Requirement. The records below need to be repeated exactly, with every picture left out.

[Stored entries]
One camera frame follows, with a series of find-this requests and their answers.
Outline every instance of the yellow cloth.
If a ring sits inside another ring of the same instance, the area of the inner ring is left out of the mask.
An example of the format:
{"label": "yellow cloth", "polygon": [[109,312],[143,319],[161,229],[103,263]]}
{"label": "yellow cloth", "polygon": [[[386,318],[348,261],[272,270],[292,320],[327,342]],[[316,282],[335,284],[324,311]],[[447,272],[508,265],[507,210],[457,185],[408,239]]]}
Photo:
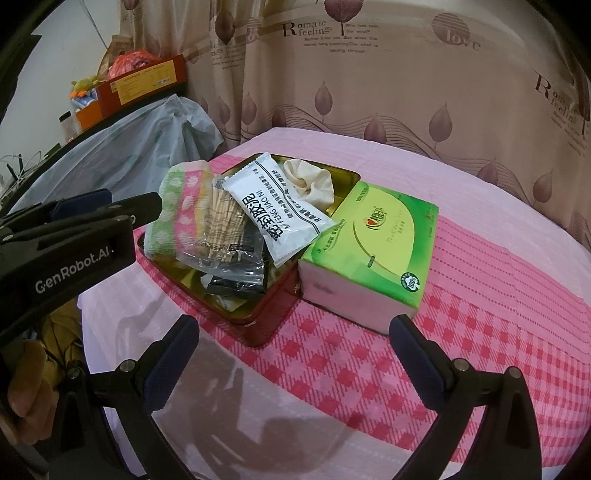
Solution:
{"label": "yellow cloth", "polygon": [[64,379],[68,362],[86,363],[82,349],[82,313],[76,303],[77,297],[55,309],[37,329],[39,340],[51,354],[47,355],[43,378],[54,389]]}

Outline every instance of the beige cloth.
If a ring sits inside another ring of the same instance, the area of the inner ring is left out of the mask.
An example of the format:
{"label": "beige cloth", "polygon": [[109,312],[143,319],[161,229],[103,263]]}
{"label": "beige cloth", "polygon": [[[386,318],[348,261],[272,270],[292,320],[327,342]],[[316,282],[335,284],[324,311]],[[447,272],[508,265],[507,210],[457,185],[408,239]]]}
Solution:
{"label": "beige cloth", "polygon": [[335,190],[328,170],[299,158],[292,158],[283,164],[283,171],[302,200],[323,212],[333,204]]}
{"label": "beige cloth", "polygon": [[229,148],[286,126],[405,148],[591,249],[588,81],[526,0],[129,0],[121,18],[136,48],[185,56]]}

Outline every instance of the logo on tissue pack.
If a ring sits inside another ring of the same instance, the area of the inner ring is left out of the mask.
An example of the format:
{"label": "logo on tissue pack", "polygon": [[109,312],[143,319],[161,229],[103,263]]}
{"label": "logo on tissue pack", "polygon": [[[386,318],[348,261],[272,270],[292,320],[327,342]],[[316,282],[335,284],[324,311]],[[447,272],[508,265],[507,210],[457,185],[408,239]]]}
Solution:
{"label": "logo on tissue pack", "polygon": [[405,290],[418,291],[421,286],[417,276],[414,273],[406,272],[400,277],[400,283]]}
{"label": "logo on tissue pack", "polygon": [[380,207],[374,207],[374,212],[365,221],[365,225],[370,230],[376,230],[384,224],[384,222],[386,221],[386,215],[387,213],[384,212],[384,209]]}

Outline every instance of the white packet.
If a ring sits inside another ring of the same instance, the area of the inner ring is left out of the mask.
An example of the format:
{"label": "white packet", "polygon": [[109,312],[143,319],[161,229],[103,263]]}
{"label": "white packet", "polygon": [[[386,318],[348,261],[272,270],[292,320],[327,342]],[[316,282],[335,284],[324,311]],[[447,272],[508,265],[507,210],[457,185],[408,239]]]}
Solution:
{"label": "white packet", "polygon": [[276,267],[335,225],[298,196],[269,153],[235,173],[223,187],[259,227]]}

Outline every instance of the screw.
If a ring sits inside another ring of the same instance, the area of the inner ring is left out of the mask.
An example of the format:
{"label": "screw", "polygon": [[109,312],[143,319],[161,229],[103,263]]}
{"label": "screw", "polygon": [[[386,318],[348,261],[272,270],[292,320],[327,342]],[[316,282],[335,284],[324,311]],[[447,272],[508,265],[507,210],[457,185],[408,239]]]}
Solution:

Output for this task.
One camera frame follows, with a series of find-this requests and their answers.
Outline every instance of the yellow cloth.
If a ring sits inside another ring of the same instance, the area of the inner ring is left out of the mask.
An example of the format:
{"label": "yellow cloth", "polygon": [[109,312],[143,319],[161,229],[103,263]]}
{"label": "yellow cloth", "polygon": [[[386,318],[348,261],[272,270],[292,320],[327,342]],[[316,282],[335,284],[324,311]],[[447,272],[508,265],[507,210],[457,185],[408,239]]]}
Photo:
Solution:
{"label": "yellow cloth", "polygon": [[64,379],[68,362],[86,363],[82,349],[82,313],[76,303],[77,297],[55,309],[37,329],[39,340],[51,354],[47,355],[43,378],[54,389]]}

Outline every instance of the beige cloth.
If a ring sits inside another ring of the same instance, the area of the inner ring is left out of the mask.
An example of the format:
{"label": "beige cloth", "polygon": [[109,312],[143,319],[161,229],[103,263]]}
{"label": "beige cloth", "polygon": [[[386,318],[348,261],[272,270],[292,320],[327,342]],[[316,282],[335,284],[324,311]],[[447,272],[508,265],[507,210],[457,185],[408,239]]]}
Solution:
{"label": "beige cloth", "polygon": [[335,190],[328,170],[299,158],[292,158],[283,164],[283,171],[302,200],[323,212],[333,204]]}
{"label": "beige cloth", "polygon": [[229,148],[286,126],[405,148],[591,249],[588,81],[526,0],[129,0],[121,18],[136,48],[185,56]]}

Outline every instance of the logo on tissue pack.
If a ring sits inside another ring of the same instance, the area of the inner ring is left out of the mask.
An example of the format:
{"label": "logo on tissue pack", "polygon": [[109,312],[143,319],[161,229],[103,263]]}
{"label": "logo on tissue pack", "polygon": [[[386,318],[348,261],[272,270],[292,320],[327,342]],[[316,282],[335,284],[324,311]],[[447,272],[508,265],[507,210],[457,185],[408,239]]]}
Solution:
{"label": "logo on tissue pack", "polygon": [[405,290],[418,291],[421,286],[417,276],[414,273],[406,272],[400,277],[400,283]]}
{"label": "logo on tissue pack", "polygon": [[380,207],[374,207],[374,212],[365,221],[365,225],[370,230],[376,230],[384,224],[384,222],[386,221],[386,215],[387,213],[384,212],[384,209]]}

Outline every instance of the white packet.
If a ring sits inside another ring of the same instance, the area of the inner ring is left out of the mask.
An example of the format:
{"label": "white packet", "polygon": [[109,312],[143,319],[161,229],[103,263]]}
{"label": "white packet", "polygon": [[[386,318],[348,261],[272,270],[292,320],[327,342]],[[316,282],[335,284],[324,311]],[[447,272],[508,265],[507,210],[457,185],[408,239]]]}
Solution:
{"label": "white packet", "polygon": [[276,267],[335,225],[298,196],[269,153],[235,173],[223,187],[259,227]]}

Outline every instance of the screw.
If a ring sits inside another ring of the same instance, the area of the inner ring is left out of the mask.
An example of the format:
{"label": "screw", "polygon": [[109,312],[143,319],[161,229],[103,263]]}
{"label": "screw", "polygon": [[[386,318],[348,261],[272,270],[292,320],[327,342]],[[316,282],[335,284],[324,311]],[[447,272],[508,265],[507,210],[457,185],[408,239]]]}
Solution:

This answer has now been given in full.